Unless you're writing in the Christian Young Adult genre (and even that's up for debate), it would be unrealistic to write a novel or short story wherein one of the characters didn't swear at some point. Our lives have become much more fast-paced and frustrating, and a result of that frustration is that people swear more now than they did, say, back in the days of Booth Tarkington's Magnificent Ambersons.
However (you knew that was coming, didn't you?), there is a difference between the way people swear in real life and how they should swear in fiction.
I know a guy who would have a full one-third -- if not half -- his vocabulary hacked off at the knees if he were unable to say "fuck". My girlfriend talks in her sleep; though she strives to be polite in her speech, her most common nocturnal utterances are some combination of "christ", "shit", "fuck", and "what?" I've passed strangers' conversations wherein I picked up at least nine different profanities before they were out of earshot.
I remember one instance, while reading Skipp & Spector's The Light At The End, where in a single line of dialog, one character used eleven profanities -- including all of the Biggies -- in one sentence; it was rather impressive ... but it was also way too much.
Yeah, I have no doubt that there are people out there in the real world who do speak like that, but if you overuse profanity in your dialog you rob it of its most important function.
Profanity, at its core, is best used as violence without action.
It should be employed in fiction to either foreshadow or replace violence. If you follow this suggested guideline, you'll not only use less of it your writing, but what you do use will be so well-placed that it will have ten times the impact of an endless string of curses.

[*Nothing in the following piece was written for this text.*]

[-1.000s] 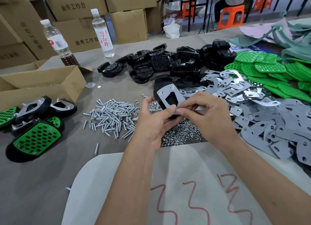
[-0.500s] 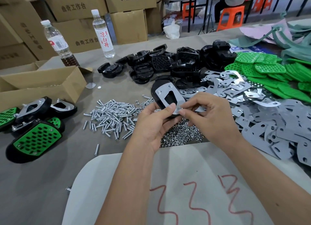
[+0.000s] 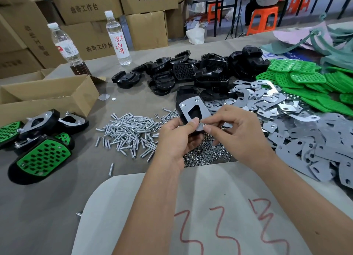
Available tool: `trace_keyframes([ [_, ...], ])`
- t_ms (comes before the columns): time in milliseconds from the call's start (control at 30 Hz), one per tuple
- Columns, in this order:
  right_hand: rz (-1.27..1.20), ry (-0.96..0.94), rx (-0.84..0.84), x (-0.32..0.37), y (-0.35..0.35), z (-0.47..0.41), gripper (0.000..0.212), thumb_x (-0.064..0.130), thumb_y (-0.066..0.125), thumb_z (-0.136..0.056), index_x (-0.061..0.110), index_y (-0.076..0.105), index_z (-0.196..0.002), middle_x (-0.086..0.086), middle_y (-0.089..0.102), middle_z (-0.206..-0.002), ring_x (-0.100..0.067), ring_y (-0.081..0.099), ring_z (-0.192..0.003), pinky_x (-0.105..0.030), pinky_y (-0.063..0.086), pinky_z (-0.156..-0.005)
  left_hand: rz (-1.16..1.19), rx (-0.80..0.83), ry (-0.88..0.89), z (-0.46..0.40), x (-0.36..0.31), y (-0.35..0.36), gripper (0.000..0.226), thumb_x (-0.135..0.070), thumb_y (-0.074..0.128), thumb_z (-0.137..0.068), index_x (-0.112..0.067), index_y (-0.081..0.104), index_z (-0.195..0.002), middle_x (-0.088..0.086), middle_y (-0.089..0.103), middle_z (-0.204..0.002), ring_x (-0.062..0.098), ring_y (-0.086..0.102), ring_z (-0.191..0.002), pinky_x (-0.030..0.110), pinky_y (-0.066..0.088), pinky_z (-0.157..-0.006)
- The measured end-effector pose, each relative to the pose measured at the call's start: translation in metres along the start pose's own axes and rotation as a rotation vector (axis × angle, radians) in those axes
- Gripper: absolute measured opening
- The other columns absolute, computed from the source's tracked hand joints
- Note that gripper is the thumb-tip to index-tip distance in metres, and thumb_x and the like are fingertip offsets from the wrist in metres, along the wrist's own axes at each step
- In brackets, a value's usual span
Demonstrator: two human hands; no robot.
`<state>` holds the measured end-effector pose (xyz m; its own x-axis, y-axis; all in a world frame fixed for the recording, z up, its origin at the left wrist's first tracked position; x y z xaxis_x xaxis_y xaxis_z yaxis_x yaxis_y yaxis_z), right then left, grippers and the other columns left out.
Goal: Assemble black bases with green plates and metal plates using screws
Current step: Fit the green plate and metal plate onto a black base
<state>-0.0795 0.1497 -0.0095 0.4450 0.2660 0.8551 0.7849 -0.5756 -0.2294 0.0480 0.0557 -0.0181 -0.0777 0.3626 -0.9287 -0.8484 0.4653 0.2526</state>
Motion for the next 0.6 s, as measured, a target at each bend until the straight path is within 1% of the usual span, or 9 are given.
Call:
trace_keyframes([
  [67, 0.026, -0.01, 0.0, 0.001, 0.001, 0.0, 0.014, 0.002, 0.082, -0.085, 0.015, 0.082, -0.091, 0.001, 0.064, -0.083, -0.018, 0.065, -0.063, -0.036, 0.06, -0.051, -0.053, -0.034, -0.008, -0.003, 0.002, -0.001, 0.005, -0.012, 0.072, -0.096, -0.009, 0.068, -0.098, 0.0, 0.068, -0.071, 0.006, 0.053, -0.046, 0.02, 0.045, -0.046],
  [133, 0.049, -0.018, 0.004, 0.002, 0.002, 0.0, 0.011, 0.002, 0.082, -0.085, 0.012, 0.081, -0.089, 0.0, 0.062, -0.082, -0.019, 0.064, -0.065, -0.037, 0.061, -0.05, -0.11, -0.033, -0.001, -0.004, 0.003, -0.001, 0.007, -0.014, 0.07, -0.097, -0.01, 0.066, -0.094, -0.001, 0.062, -0.068, 0.005, 0.044, -0.042, 0.021, 0.033, -0.046],
  [167, 0.052, -0.02, 0.008, 0.002, 0.002, 0.0, 0.012, 0.001, 0.082, -0.085, 0.012, 0.08, -0.088, -0.001, 0.061, -0.082, -0.019, 0.063, -0.066, -0.035, 0.061, -0.051, -0.123, -0.023, 0.0, -0.004, 0.004, 0.0, 0.01, -0.014, 0.069, -0.098, -0.011, 0.066, -0.089, -0.002, 0.059, -0.066, 0.005, 0.042, -0.042, 0.022, 0.03, -0.047],
  [233, 0.059, -0.036, 0.021, 0.005, 0.003, -0.001, 0.015, -0.001, 0.079, -0.087, 0.014, 0.078, -0.089, -0.004, 0.059, -0.083, -0.021, 0.063, -0.067, -0.033, 0.061, -0.054, -0.136, 0.0, -0.002, -0.003, 0.004, 0.001, 0.018, -0.015, 0.066, -0.1, -0.013, 0.064, -0.082, -0.004, 0.055, -0.061, 0.006, 0.04, -0.042, 0.022, 0.028, -0.048],
  [333, 0.124, -0.086, 0.046, 0.009, 0.004, 0.0, 0.021, -0.002, 0.078, -0.088, 0.019, 0.076, -0.089, -0.005, 0.056, -0.082, -0.023, 0.063, -0.062, -0.033, 0.061, -0.054, -0.172, 0.029, 0.008, -0.002, 0.002, 0.001, 0.02, -0.014, 0.064, -0.102, -0.013, 0.062, -0.082, -0.003, 0.05, -0.063, 0.006, 0.037, -0.043, 0.02, 0.027, -0.045],
  [400, 0.148, -0.097, 0.051, 0.01, 0.003, 0.001, 0.021, -0.001, 0.079, -0.087, 0.02, 0.076, -0.088, -0.005, 0.056, -0.08, -0.023, 0.063, -0.061, -0.036, 0.061, -0.053, -0.207, 0.045, 0.029, -0.001, 0.0, 0.001, 0.021, -0.012, 0.062, -0.103, -0.012, 0.061, -0.082, -0.003, 0.047, -0.064, 0.005, 0.034, -0.043, 0.018, 0.027, -0.043],
  [500, 0.199, -0.103, 0.037, 0.011, 0.001, 0.002, 0.012, 0.005, 0.085, -0.083, 0.015, 0.076, -0.083, -0.003, 0.058, -0.076, -0.025, 0.06, -0.061, -0.044, 0.055, -0.054, -0.267, 0.054, 0.053, 0.001, -0.001, 0.004, 0.027, -0.013, 0.061, -0.103, -0.015, 0.057, -0.077, -0.012, 0.043, -0.051, 0.003, 0.032, -0.038, 0.017, 0.027, -0.041],
  [533, 0.219, -0.104, 0.023, 0.011, 0.001, 0.002, 0.013, 0.008, 0.087, -0.082, 0.015, 0.075, -0.08, -0.001, 0.059, -0.074, -0.025, 0.059, -0.06, -0.042, 0.053, -0.054, -0.284, 0.059, 0.056, 0.001, -0.001, 0.005, 0.029, -0.014, 0.061, -0.104, -0.016, 0.054, -0.076, -0.015, 0.04, -0.046, 0.002, 0.032, -0.037, 0.017, 0.027, -0.041],
  [600, 0.241, -0.097, -0.006, 0.01, -0.001, 0.001, 0.019, 0.013, 0.09, -0.079, 0.015, 0.072, -0.075, 0.001, 0.059, -0.071, -0.022, 0.058, -0.059, -0.032, 0.045, -0.054, -0.306, 0.07, 0.057, 0.002, -0.001, 0.006, 0.029, -0.015, 0.061, -0.104, -0.016, 0.052, -0.076, -0.017, 0.037, -0.042, 0.002, 0.031, -0.036, 0.018, 0.026, -0.04],
])
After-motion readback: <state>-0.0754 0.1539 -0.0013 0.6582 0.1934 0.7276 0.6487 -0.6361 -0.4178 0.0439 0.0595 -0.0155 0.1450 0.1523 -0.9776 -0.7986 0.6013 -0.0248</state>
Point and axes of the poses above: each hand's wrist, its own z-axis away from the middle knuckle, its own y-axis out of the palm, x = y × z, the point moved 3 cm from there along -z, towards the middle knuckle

For example, in the novel In Silent Graves, there is a sequence where the main character (who's just lost his wife and newborn child) encounters two guys on a city bus who are swearing and cursing and spewing the most unbelievable filth (Andrew Dice Clay wouldn't say some of the things these two guys do). Their language is upsetting a young woman who's sitting near the main character, and as the intensity of the profanity and filth builds, so does the main character's frustration and anger. It's the only time in the book that profanity of this level is used, and that was deliberate: it's supposed to be as shocking to the reader as it is to the main character, because the increased intensity of the filth that comes out of their mouths foreshadows the violence that ends the scene.